普段なら腕を払うのだが傷心中の俺にそんな抵抗力はなく、甘んじて受け入れてしまうのだった。
◆◆◆◆◆
「それにしても彼女同伴ってややこしい言い方だよなぁ。普通それだけで好きなキャラの画像提示すればいいって分かんないだろ。せめて嫁とか推しって言葉を使ってほしいもんだ」
「たぶん……作品の雰囲気に合わせたのかも……。でもアクリルスタンドは貰えたし……結果おーらい……だよ」
「それはそうだけど……。ああいう勘違いって、ふとした時に思い出して死にたくなるんだよ。一人で部屋にいる時、急に過去の過ちが襲いかかってくる」
「うう……ミカも……似た経験あるから……わかる……。朝倉さんって呼ばれて……振り返ったら……ユカちゃんの方に用事があったこととか……あるし……。ひぃん……思い出したら……恥ずかしくなってきた……!」
あるある、別に知り合いじゃないのについ自分が話しかけられたと勘違いしちゃうこととかな。

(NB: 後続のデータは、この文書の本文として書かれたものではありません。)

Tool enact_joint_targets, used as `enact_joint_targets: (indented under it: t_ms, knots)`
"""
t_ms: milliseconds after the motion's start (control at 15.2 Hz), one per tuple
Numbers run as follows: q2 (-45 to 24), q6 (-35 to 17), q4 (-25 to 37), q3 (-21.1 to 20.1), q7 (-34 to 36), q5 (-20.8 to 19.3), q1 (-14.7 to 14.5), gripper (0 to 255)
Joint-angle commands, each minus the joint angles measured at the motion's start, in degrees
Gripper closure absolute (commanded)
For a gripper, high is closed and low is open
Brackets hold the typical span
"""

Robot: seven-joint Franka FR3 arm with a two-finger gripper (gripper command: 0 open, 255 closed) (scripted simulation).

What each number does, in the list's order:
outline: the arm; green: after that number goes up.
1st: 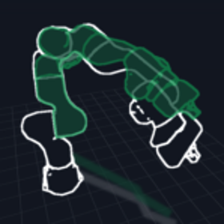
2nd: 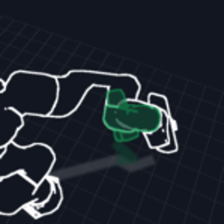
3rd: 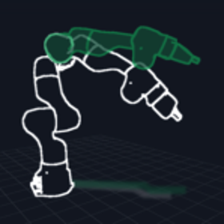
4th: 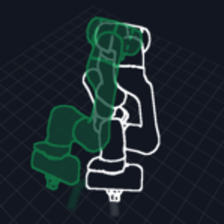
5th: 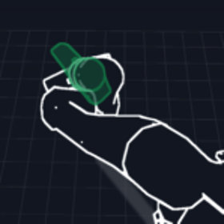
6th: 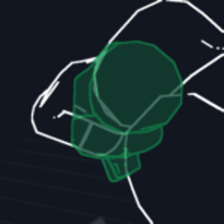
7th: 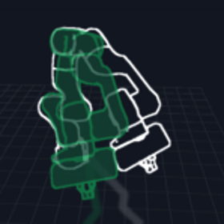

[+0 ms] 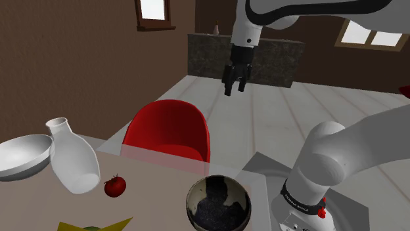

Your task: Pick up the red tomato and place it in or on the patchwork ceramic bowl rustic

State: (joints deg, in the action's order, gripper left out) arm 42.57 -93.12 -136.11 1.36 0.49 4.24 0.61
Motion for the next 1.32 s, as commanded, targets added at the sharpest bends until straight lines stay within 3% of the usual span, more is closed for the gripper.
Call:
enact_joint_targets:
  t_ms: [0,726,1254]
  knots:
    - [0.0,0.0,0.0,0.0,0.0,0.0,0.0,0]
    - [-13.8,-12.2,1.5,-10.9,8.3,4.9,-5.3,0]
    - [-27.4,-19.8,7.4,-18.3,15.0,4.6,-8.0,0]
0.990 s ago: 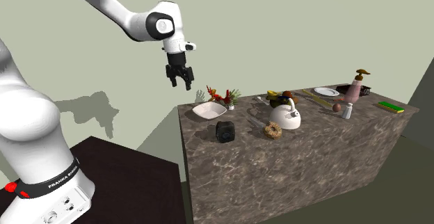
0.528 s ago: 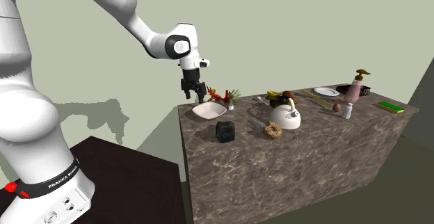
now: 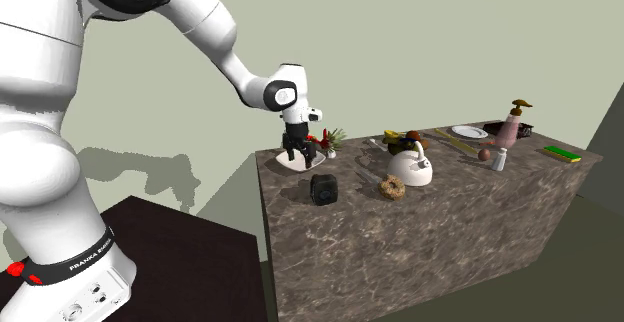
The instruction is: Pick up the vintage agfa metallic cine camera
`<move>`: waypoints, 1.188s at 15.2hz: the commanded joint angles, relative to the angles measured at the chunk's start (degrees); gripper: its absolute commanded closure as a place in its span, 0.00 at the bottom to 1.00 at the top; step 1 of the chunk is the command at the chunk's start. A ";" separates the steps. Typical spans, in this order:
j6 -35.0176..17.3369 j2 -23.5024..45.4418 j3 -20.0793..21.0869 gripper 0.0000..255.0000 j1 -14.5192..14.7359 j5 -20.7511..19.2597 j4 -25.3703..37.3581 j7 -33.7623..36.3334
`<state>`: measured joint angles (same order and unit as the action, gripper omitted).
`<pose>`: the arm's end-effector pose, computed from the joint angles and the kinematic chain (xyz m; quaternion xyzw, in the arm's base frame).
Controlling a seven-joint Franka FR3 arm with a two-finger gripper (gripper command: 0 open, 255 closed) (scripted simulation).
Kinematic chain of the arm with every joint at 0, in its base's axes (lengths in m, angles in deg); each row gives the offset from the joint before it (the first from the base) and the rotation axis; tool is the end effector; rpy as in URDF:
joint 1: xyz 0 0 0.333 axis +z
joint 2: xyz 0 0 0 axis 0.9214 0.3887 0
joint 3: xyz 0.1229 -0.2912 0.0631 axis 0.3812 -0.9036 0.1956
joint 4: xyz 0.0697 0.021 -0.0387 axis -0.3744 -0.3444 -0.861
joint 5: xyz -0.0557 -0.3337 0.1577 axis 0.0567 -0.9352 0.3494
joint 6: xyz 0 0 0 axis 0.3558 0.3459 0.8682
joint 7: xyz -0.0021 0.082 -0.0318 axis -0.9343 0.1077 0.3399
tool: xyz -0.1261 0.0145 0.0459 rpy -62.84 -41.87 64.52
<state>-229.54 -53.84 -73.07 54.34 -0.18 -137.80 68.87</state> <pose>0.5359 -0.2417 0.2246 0.9752 -0.2181 -0.0062 0.0370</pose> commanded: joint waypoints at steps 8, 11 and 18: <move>-2.29 14.63 0.44 0.00 -3.70 2.92 11.49 0.04; -3.64 16.56 0.75 0.00 -3.95 3.20 12.06 -0.02; -4.70 18.14 1.01 1.00 -4.14 3.41 12.57 -0.04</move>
<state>-234.21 -35.78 -72.03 50.23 3.23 -125.19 68.82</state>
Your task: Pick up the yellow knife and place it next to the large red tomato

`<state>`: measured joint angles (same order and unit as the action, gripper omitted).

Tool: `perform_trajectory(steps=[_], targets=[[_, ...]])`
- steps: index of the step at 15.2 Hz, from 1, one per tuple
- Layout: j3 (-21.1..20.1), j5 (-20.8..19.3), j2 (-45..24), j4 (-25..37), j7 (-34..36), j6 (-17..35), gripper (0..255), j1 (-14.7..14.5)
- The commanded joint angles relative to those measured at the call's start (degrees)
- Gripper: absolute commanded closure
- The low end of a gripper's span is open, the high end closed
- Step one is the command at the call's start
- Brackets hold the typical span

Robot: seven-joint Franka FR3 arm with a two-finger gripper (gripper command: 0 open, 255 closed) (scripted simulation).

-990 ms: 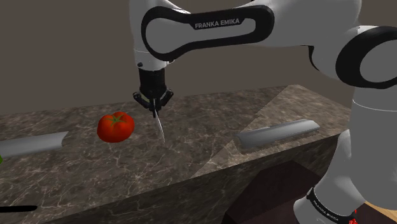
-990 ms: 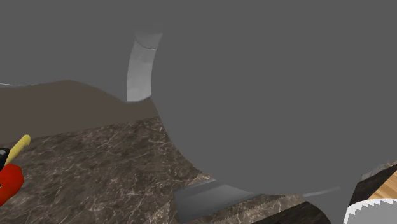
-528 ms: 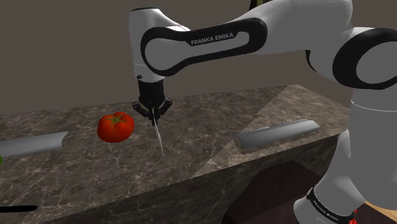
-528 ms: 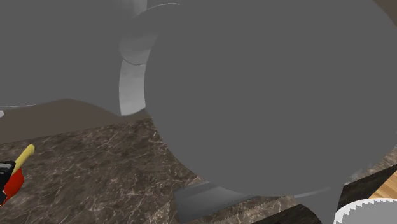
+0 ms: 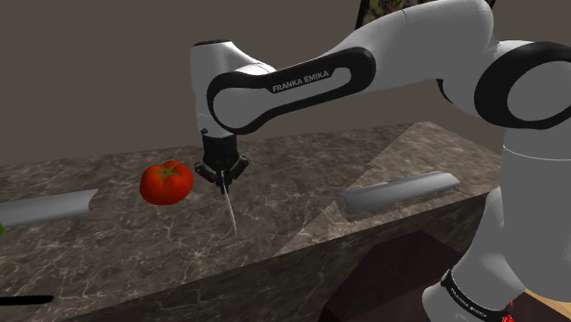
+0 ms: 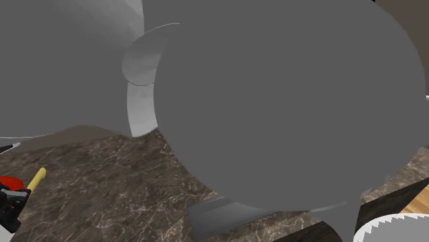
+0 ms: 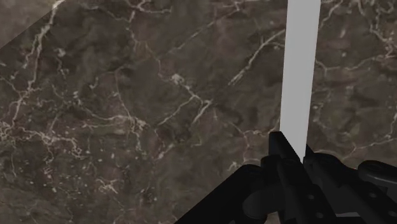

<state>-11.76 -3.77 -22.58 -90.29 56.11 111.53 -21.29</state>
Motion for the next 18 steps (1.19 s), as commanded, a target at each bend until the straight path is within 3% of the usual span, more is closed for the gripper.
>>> perform_trajectory(steps=[1, 13, 18], targets=[[0.1, -0.2, -0.7, -0.5, 0.0, 1.3, 255, 0.0], [0.5, -0.9, -3.9, -5.1, 0.4, 9.0, 255, -0.2], [0.5, -0.9, -3.9, -5.1, 0.4, 9.0, 255, -0.2]])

それまでろくに会話したこともないのに、どうして自分が話しかけられたと思ってしまうのか。思い出すだけで身悶えるぜ。
陰キャは他の人より恥ずかしい経験も多いから、黒歴史ネタには事欠かない。
こうして話題に出すだけでダメージ受けるから話のネタにも出来ないけどね。
「ま、まあ悪い話題はこれまでにして……。見てくれよミカ、このアクリルスタンド。手のひらサイズで結構でかいんだぜ!」
「わぁ……絵もかわいいし……机とかに置いたらよさそう……」
「だよな! これが貰えただけでも今日は最高だ。こうしてミカと昼飯も食えるしな」
「ミカとお昼食べるのが……最高……?」
ミカは俺の言葉に疑問をいだいたのか小首をかしげて尋ねてきた。
しまった、つい本音が漏れてしまった。俺は誤魔化すように言葉を取り繕う。
「ほ、ほら! 普段友達と飯食いに行かないし、なんか充実してるなーって思ったんだよ! 別にそれだけだから!」
「そう……だね……。ミカも……楽しかった……よ。最近……毎週りょう君と遊べて……ミカ……幸せ」
「幸せってまた大袈裟だなぁ。確かに一人で休日過ごすよりよっぽどいいけどさ」
今まで土日はアニメとゲーム、たまにネットくらいしかやることなかったからなぁ。
こうしてほぼ毎週外出してるのは俺にとっては快挙と言えるかもしれん。
「大袈裟じゃ……ないよ……。フリだったけど……りょう君と……その、カップルになれたし……いつもより……ドキドキした……にゅふふ」
なっ……!
「だ、だから男子にそういうこと気軽に言っちゃ駄目だって! 勘違いするやつ続出するぞ!」
「かん、ちがい……? ミカ、りょう君と遊べて……嬉しかった気持ち……ウソじゃないよ……?」
「そ、そうじゃなくてだな……」
しかし口に出して説明するのも気恥ずかしい。こういうところがずるいんだよなミカは。
やはりミカは男子特効の能力持ちに違いない。俺のスキル『奥手』が無かったらとっくに落ちてしまっていただろう。
「りょう君……今度また……一緒に遊びに行こうね……」
「あ、ああ。ミカがいいなら」
「やった……♪ 約束だ……よ?」
満足そうに笑うミカを見ていると何だか気を削がれてしまう。
こんなに意識してしまっているのは俺の方だけなんだろうな、きっと。